§ WHAT THE TASK ASKS: Beneath this task is a listing. Count its lines that contain "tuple" and answer with the number only.

§ RECORDS FOR PROCESSING:
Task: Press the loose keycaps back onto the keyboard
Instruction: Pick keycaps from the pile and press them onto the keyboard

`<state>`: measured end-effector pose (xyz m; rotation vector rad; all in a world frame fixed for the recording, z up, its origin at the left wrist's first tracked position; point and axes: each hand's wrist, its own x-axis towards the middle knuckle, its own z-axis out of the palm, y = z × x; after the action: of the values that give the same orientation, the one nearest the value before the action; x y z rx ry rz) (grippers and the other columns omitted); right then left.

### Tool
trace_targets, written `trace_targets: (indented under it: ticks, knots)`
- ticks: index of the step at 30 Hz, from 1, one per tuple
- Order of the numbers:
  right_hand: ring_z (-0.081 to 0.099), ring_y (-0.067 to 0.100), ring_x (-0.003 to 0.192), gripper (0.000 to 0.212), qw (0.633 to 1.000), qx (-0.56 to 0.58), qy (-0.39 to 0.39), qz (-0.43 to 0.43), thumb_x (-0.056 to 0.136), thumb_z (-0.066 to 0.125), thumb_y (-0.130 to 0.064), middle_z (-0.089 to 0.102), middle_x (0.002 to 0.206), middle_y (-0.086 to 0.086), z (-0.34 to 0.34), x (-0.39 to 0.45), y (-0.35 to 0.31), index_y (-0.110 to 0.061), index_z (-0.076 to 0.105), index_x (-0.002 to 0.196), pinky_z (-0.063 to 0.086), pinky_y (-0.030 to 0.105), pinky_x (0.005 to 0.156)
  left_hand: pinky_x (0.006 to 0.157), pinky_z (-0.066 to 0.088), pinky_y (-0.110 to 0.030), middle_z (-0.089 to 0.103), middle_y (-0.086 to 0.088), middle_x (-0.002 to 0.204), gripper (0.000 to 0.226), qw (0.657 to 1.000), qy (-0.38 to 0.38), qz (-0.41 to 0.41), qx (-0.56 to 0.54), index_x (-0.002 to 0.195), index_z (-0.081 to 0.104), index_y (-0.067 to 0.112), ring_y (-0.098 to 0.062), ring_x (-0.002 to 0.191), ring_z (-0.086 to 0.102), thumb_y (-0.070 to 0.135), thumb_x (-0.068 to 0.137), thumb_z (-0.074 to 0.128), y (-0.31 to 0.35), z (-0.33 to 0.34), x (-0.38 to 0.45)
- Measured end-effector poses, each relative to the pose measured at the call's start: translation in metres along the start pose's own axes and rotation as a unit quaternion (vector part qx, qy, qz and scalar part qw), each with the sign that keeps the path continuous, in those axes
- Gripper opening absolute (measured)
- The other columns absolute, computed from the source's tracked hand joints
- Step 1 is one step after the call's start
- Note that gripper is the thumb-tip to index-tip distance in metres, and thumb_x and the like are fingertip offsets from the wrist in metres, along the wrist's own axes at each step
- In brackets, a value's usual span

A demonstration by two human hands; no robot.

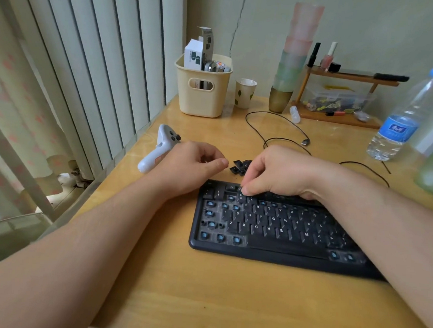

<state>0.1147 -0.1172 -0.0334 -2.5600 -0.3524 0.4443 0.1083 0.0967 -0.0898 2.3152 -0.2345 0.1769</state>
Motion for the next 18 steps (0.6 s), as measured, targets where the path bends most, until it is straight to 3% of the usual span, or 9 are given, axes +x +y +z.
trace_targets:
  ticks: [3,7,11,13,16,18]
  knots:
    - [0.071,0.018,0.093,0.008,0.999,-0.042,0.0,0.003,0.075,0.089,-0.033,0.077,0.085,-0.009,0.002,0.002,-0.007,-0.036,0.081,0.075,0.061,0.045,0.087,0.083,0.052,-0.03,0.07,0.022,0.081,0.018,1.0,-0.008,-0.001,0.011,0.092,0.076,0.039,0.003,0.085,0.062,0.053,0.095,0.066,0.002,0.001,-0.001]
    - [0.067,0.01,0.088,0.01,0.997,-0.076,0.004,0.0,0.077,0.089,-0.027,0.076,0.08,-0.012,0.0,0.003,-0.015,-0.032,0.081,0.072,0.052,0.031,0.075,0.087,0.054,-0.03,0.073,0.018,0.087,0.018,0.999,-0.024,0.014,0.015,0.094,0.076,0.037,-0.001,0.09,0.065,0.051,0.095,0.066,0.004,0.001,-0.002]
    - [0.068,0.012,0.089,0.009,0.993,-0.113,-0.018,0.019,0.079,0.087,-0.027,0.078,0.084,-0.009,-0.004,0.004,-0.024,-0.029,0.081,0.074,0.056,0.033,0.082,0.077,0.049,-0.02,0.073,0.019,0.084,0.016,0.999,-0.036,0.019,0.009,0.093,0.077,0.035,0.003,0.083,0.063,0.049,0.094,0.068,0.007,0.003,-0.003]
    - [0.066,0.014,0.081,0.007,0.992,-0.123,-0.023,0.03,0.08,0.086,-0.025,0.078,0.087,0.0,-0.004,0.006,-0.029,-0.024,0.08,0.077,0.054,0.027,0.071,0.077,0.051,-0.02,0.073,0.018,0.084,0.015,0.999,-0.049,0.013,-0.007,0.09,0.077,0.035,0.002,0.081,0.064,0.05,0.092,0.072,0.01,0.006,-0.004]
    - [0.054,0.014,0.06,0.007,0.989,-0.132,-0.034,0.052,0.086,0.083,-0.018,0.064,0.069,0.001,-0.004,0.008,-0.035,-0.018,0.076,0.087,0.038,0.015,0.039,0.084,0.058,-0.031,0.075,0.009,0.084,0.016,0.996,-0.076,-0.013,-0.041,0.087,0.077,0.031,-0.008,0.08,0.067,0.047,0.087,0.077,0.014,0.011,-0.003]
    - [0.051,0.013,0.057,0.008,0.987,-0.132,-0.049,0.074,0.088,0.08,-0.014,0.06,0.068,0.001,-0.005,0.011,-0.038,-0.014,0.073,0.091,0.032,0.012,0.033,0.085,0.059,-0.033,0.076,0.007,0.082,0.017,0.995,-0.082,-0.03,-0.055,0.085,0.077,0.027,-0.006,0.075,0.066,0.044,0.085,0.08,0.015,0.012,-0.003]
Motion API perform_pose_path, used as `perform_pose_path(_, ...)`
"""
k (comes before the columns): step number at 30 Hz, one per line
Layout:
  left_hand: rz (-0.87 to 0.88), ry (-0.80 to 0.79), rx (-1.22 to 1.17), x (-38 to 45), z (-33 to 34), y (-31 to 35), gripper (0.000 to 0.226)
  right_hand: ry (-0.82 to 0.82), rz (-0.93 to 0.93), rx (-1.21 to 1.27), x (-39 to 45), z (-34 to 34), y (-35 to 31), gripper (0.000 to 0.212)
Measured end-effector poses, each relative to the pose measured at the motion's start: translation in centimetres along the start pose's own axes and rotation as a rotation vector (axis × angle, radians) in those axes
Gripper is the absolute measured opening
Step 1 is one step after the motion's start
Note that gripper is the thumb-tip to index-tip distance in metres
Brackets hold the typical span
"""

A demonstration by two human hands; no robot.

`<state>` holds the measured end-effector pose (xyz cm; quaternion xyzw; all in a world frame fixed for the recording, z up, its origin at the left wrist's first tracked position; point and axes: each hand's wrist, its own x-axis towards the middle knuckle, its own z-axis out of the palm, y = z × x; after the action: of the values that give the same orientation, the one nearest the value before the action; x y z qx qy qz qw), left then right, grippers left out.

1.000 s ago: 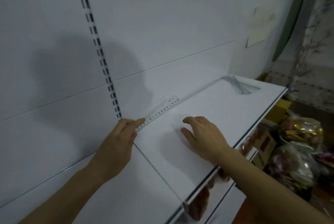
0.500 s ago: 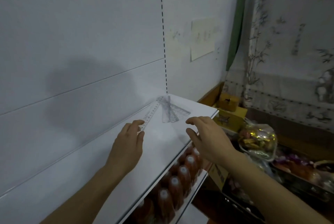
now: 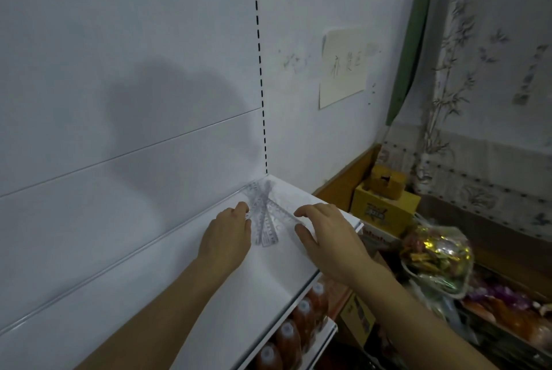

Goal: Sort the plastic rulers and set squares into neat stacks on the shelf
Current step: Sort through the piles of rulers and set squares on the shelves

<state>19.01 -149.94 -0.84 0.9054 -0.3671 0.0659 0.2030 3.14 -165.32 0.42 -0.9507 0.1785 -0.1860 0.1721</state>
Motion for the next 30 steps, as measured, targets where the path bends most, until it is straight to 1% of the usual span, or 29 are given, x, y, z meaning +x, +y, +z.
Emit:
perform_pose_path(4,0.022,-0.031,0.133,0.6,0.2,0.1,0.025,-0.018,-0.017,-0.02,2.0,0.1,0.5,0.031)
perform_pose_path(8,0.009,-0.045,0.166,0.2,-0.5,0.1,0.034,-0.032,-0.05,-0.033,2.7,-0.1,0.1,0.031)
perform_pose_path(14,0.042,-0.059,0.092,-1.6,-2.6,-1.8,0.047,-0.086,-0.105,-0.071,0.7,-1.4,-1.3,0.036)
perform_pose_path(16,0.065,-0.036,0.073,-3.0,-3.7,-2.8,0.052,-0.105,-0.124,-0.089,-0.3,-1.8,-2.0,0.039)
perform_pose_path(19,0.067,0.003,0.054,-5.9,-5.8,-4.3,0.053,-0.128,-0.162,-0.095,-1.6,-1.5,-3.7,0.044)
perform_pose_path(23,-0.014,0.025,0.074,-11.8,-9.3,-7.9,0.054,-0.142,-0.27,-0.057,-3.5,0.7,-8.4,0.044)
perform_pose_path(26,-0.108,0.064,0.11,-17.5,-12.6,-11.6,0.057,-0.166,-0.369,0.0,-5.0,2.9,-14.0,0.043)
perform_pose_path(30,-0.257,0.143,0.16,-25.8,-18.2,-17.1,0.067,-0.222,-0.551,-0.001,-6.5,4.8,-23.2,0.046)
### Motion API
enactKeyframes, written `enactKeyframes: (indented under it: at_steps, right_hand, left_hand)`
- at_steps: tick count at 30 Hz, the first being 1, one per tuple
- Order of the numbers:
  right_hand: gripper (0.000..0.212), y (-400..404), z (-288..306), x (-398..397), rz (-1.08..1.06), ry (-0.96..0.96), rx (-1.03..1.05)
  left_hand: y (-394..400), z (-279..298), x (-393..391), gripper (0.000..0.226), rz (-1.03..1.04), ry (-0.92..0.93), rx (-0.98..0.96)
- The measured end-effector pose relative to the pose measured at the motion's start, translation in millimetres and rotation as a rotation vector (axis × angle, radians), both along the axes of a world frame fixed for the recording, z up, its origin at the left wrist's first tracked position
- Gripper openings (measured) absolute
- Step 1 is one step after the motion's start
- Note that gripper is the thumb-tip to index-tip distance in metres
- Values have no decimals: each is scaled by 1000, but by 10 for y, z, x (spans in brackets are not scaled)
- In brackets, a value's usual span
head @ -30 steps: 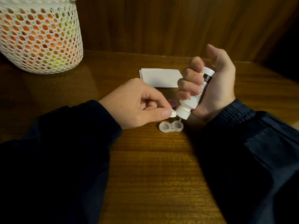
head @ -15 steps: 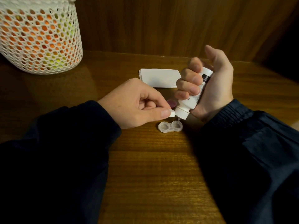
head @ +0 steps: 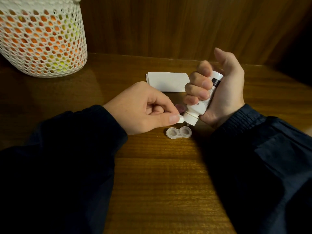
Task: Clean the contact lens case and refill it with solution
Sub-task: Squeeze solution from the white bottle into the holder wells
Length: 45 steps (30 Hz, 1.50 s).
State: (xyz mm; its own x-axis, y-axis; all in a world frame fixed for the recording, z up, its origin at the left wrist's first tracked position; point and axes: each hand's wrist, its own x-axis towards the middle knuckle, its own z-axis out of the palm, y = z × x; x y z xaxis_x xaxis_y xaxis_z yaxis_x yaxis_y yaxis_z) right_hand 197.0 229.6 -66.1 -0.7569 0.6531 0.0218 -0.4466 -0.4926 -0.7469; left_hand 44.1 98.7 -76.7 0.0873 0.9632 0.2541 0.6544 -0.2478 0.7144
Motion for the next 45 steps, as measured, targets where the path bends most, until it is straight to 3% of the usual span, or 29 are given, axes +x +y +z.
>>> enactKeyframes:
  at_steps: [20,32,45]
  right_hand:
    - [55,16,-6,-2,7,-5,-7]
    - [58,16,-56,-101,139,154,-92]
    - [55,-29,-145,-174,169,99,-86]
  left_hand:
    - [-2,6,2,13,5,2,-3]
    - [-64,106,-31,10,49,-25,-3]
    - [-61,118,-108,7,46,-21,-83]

§ TASK RESPONSE: 2